Recall the maximum residual we calculated earlier. If that value is 0, we likely have 0 degrees of freedom (more predictor variables than samples). This Stack Overflow post goes into it nicely. I used a maximum residual of less than 1 as a cut-off point to determine if a model was good enough. That can (& should be tuned) for maximum accuracy. If the linear model we’ve made for a given sequence meets that criteria we return the prediction from the linear fit.
for(numberOfPoints in 1:(length(seq)-1)){
df <- data.frame(y=tail(seq,-numberOfPoints))
formulaString <- "y~"
for(i in 1:(numberOfPoints))
{
df[[paste0("x",i)]] <- seq[i:(length(seq)-numberOfPoints+i-1)]
formulaString <- paste0(formulaString,"+x",i)
}
fit <- lm(formula(formulaString),df)
mae <- max(abs(fit$residuals))
df <- list()
for(i in 1:numberOfPoints)
{
df[[paste0("x",i)]] <- seq[length(seq)-numberOfPoints+i]
}
prediction<-predict(fit,df) if(mae>0 && mae<1){
return(round(prediction))
}
}
If our linear model does not meet the criteria, we move on to our Frequent Solution method, and if that fails, Mode is the fail-safe.
if(!is.na(freq.soln)){
return(freq.soln)
}
return(Mode(seq))
To get the actual solution file out it’s simply:
results<-mapply(test.sample$Sequence, test.sample$following, FUN=predictor)
solution.df<-data.frame(test.sample$Id,results)
colnames(solution.df)<-c('Id','Last')
write.csv(solution.df,file="Soln.csv",row.names = F)
This yields a solution that’s 18.63% accurate, good for 2nd on the leaderboard as of June 20th.

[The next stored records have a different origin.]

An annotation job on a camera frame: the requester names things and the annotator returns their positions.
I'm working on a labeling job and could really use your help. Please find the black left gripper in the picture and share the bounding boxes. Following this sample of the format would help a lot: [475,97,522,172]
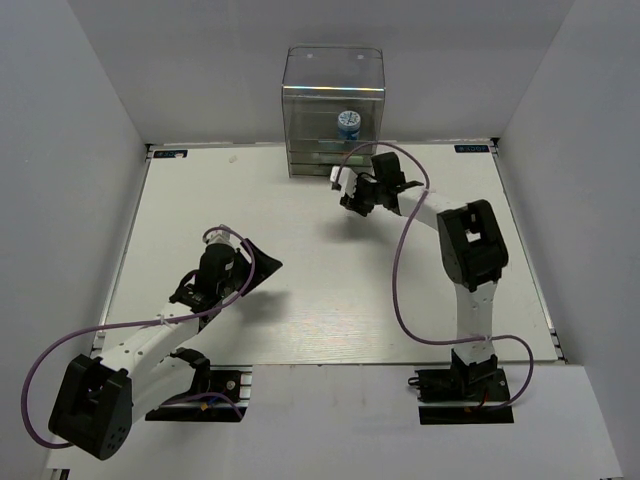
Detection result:
[219,238,283,298]

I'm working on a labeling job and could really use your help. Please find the blue white slime jar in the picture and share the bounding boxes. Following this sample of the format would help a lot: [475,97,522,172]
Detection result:
[337,110,362,141]

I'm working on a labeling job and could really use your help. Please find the green highlighter marker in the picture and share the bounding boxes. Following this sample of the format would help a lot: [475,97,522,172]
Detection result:
[314,153,371,166]

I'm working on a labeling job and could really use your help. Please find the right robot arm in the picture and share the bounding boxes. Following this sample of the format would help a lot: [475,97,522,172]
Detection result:
[330,152,509,399]

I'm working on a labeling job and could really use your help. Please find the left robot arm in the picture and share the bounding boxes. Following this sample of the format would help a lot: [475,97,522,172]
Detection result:
[48,239,283,460]

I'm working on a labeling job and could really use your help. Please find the clear acrylic drawer organizer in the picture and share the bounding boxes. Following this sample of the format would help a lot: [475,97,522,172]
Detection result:
[281,44,386,177]

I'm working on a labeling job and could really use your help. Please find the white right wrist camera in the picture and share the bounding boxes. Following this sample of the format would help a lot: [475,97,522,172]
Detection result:
[329,166,358,197]

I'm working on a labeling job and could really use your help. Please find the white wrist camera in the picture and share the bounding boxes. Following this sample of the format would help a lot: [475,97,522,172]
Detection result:
[329,166,358,197]
[202,225,233,249]

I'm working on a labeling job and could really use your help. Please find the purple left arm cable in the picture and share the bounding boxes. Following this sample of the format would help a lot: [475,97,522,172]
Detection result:
[22,225,261,449]

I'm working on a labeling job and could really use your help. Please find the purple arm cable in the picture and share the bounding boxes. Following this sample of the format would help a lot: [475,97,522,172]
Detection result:
[22,225,261,449]
[333,141,534,412]

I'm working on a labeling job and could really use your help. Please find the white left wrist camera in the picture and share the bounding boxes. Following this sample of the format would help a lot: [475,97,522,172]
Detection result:
[202,225,233,249]

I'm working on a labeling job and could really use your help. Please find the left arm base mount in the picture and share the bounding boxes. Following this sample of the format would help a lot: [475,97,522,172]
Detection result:
[145,366,253,423]

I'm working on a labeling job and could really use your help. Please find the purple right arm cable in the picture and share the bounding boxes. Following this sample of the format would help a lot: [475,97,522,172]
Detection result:
[333,141,534,412]

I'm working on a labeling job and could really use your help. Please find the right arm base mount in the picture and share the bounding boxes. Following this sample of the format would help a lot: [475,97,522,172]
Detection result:
[407,369,514,426]

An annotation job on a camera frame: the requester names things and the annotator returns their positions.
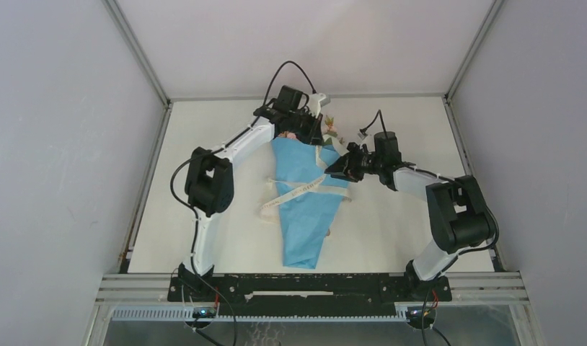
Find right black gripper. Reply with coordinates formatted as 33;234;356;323
325;141;384;182

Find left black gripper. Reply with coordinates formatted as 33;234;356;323
288;108;325;146

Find pale pink fake flower stem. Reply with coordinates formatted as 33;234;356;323
322;115;345;146

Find cream ribbon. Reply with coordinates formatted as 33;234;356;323
258;174;352;223

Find blue wrapping paper sheet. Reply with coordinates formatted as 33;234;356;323
271;138;348;269

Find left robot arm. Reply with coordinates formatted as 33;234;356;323
175;86;329;301

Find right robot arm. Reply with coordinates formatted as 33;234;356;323
325;131;499;300

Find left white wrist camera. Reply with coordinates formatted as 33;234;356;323
306;93;331;117

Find right black cable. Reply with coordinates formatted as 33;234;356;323
359;110;500;346

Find black cable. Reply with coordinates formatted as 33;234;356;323
169;60;318;346
359;110;500;346

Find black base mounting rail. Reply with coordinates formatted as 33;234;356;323
167;272;452;317

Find left black cable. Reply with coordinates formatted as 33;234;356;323
169;60;318;346

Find white cable duct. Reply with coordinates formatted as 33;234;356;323
112;306;409;322

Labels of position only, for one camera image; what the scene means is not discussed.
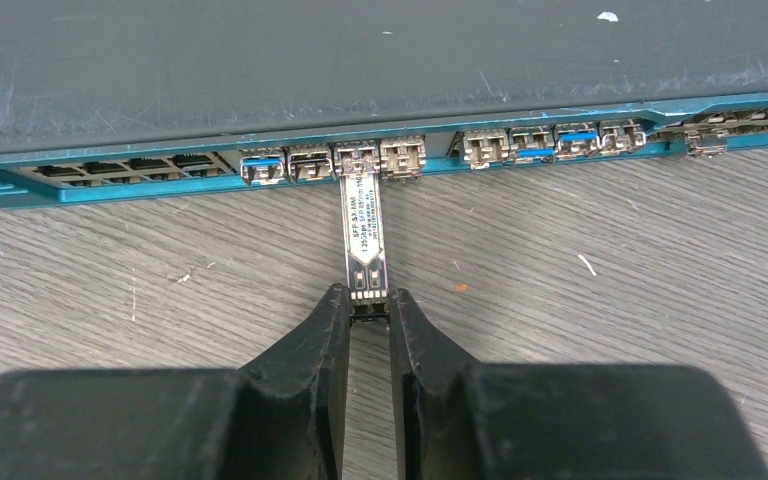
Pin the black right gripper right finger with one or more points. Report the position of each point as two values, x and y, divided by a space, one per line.
461 418

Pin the dark grey network switch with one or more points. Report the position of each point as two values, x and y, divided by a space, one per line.
123 100

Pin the silver SFP module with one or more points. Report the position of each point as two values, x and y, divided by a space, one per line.
365 253

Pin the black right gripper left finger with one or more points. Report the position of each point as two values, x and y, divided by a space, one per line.
279 416

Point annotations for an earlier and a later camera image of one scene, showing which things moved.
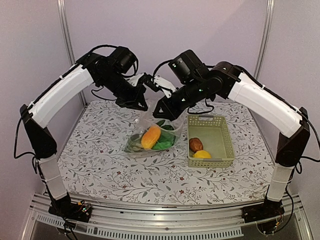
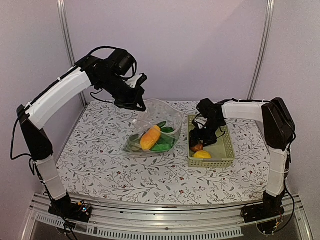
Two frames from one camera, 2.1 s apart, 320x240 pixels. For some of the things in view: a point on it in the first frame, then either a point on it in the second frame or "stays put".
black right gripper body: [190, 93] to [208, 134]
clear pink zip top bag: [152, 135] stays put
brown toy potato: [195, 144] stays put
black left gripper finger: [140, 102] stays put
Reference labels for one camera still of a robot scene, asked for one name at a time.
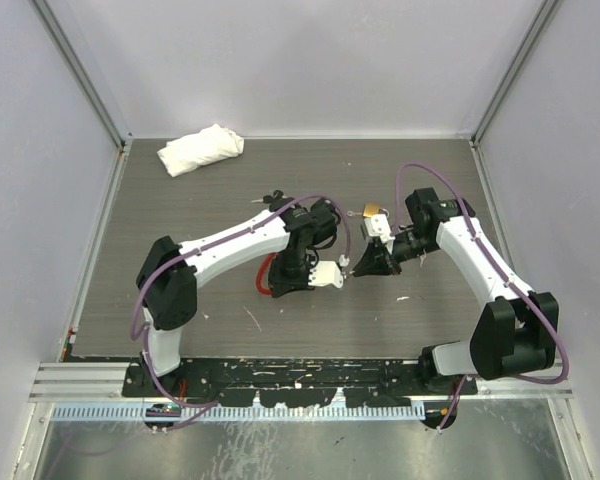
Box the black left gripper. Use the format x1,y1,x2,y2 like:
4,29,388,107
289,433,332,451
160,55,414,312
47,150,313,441
268,247,318,295

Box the red cable lock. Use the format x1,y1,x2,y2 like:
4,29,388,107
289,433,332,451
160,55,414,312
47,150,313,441
255,253,276,296

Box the large brass padlock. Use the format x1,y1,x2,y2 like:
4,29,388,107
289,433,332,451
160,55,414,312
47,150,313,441
362,203,384,218

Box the black-headed key bunch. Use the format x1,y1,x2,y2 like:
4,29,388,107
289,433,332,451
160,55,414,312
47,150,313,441
252,189,285,205

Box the white cloth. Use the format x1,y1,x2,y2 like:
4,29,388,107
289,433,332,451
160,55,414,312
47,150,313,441
157,124,245,177

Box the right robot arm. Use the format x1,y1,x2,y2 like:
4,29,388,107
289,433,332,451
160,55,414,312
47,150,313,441
352,188,559,394

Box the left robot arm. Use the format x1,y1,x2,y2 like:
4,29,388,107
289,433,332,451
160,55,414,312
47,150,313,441
131,197,348,396

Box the small silver keys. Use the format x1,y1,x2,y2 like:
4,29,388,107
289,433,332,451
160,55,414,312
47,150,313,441
418,252,427,268

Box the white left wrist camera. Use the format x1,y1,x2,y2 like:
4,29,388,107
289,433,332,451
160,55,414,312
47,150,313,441
308,261,345,289

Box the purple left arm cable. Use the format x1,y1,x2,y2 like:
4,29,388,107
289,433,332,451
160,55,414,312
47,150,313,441
129,194,352,401

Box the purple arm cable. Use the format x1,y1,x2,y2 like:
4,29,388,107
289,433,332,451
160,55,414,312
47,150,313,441
129,194,352,401
394,161,571,385

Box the blue slotted cable duct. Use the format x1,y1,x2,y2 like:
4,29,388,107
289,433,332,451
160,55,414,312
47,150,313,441
50,402,425,423

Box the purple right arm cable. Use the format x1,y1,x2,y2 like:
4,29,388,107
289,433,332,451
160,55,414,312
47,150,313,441
394,161,571,385

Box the aluminium frame rail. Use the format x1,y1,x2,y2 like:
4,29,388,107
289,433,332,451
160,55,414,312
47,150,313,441
29,362,128,402

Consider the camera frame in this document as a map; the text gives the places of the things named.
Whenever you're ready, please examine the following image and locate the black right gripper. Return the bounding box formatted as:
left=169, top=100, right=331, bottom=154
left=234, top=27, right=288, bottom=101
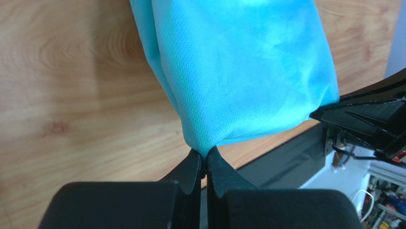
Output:
left=310, top=68, right=406, bottom=164

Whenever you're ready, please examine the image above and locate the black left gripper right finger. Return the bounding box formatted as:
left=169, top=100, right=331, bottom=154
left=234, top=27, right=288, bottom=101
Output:
left=207, top=147, right=362, bottom=229

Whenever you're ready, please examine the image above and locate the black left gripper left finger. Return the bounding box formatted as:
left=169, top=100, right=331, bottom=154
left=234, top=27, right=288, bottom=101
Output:
left=39, top=150, right=202, bottom=229

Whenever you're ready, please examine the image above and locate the light teal t-shirt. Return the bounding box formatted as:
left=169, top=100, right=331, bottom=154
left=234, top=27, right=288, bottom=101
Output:
left=130, top=0, right=339, bottom=157

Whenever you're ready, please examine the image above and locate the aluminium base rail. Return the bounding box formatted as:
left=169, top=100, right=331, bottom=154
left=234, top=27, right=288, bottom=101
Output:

I’d like to acknowledge the following scripts:
Those scripts did the brunt of the work, and taught me a lot. I highly recommend them.
The Methodology
Obviously there’s a lot that can still be added to this script. Currently ~27% of predictions use the linear model, ~38% use frequency prediction and ~34% use the mode prediction. Looking through some of the sequences by hand, this model misses on a lot of geometric sequences and sequences with a modulus term. I’m not entirely sure to attack sequences with a modular term, but I’d imagine sequences with a geometric term can be modeled. The immediate next step is to add an additional model between the linear model and frequency model step. hopefully lowering the amount of sequences that require the Mode fallback.